▶ **What is expected**
Pick each line containing the word "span" out of the data below.

▶ **Data**
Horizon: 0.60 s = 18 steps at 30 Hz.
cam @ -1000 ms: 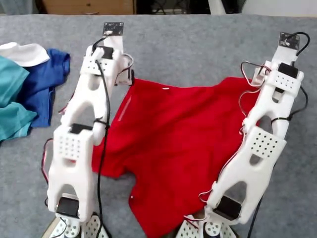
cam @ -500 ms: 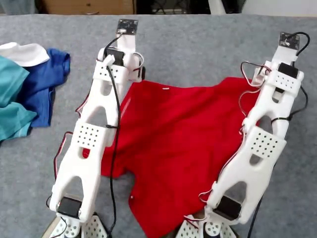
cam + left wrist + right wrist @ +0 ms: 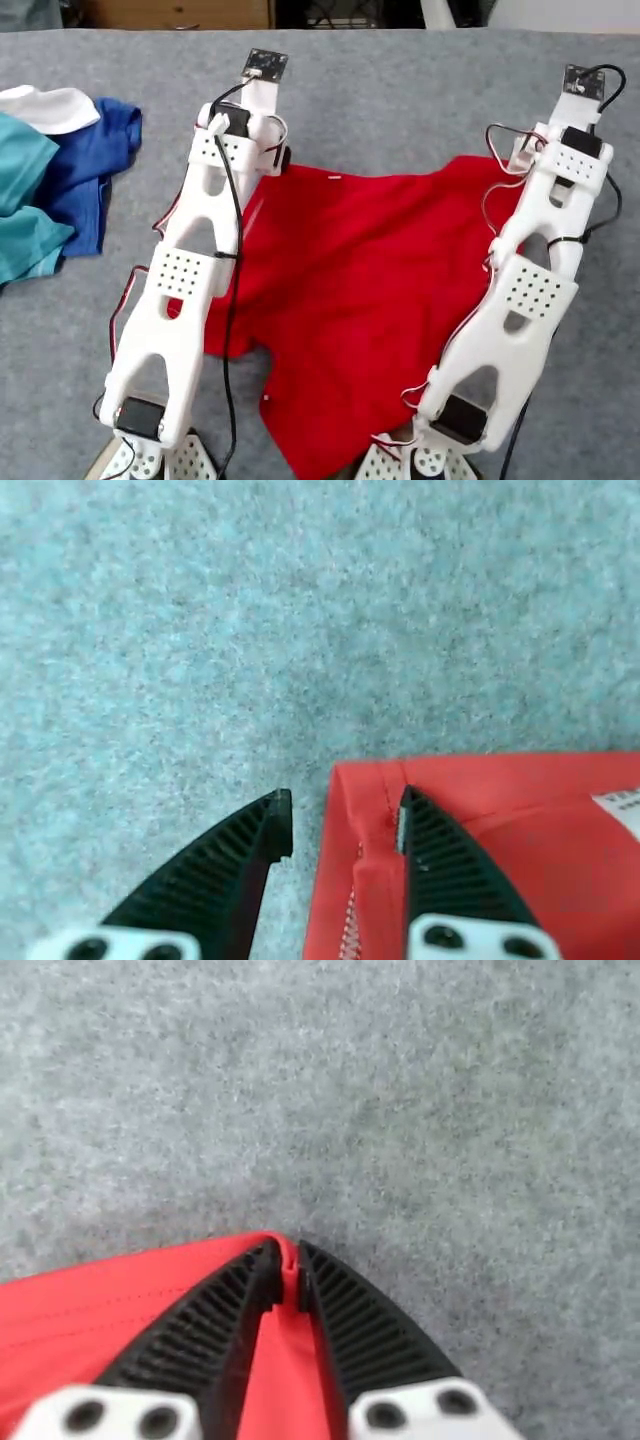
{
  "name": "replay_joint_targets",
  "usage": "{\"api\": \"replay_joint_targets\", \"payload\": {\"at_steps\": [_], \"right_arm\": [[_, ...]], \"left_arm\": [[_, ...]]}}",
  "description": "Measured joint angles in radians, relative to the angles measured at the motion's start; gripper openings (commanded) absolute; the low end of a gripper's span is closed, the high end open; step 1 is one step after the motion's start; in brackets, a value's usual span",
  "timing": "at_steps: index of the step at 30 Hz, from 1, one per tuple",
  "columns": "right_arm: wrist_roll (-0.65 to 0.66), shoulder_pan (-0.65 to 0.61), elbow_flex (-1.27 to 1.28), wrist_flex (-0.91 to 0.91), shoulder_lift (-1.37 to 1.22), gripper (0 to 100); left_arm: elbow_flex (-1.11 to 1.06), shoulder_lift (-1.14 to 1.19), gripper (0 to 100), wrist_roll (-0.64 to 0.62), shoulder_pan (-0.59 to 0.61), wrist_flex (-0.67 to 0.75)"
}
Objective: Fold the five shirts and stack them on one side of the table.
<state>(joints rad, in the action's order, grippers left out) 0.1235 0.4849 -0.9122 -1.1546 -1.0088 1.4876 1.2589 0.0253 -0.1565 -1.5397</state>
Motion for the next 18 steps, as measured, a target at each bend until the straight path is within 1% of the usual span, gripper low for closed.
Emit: {"api": "replay_joint_targets", "payload": {"at_steps": [4,9,16,18], "right_arm": [[0.000,0.000,0.000,0.000,0.000,1.3],[0.000,0.000,0.000,0.000,0.000,1.3],[0.000,0.000,0.000,0.000,0.000,1.3],[0.000,0.000,0.000,0.000,0.000,1.3]], "left_arm": [[0.011,-0.023,19,0.000,0.000,-0.040],[0.012,-0.035,19,0.043,0.000,-0.049],[0.012,-0.035,19,0.046,0.000,-0.049],[0.012,-0.035,19,0.046,-0.008,-0.068]]}}
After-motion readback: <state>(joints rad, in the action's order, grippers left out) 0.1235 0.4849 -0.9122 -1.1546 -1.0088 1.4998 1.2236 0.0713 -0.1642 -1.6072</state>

▶ **Solved problem**
  "description": "Measured joint angles in radians, relative to the angles measured at the motion's start; gripper openings (commanded) absolute; the low end of a gripper's span is closed, the high end open; step 1 is one step after the motion's start; in brackets, a value's usual span",
Motion for the next 18 steps, as measured, a target at each bend until the straight path is within 1% of the usual span, gripper low for closed.

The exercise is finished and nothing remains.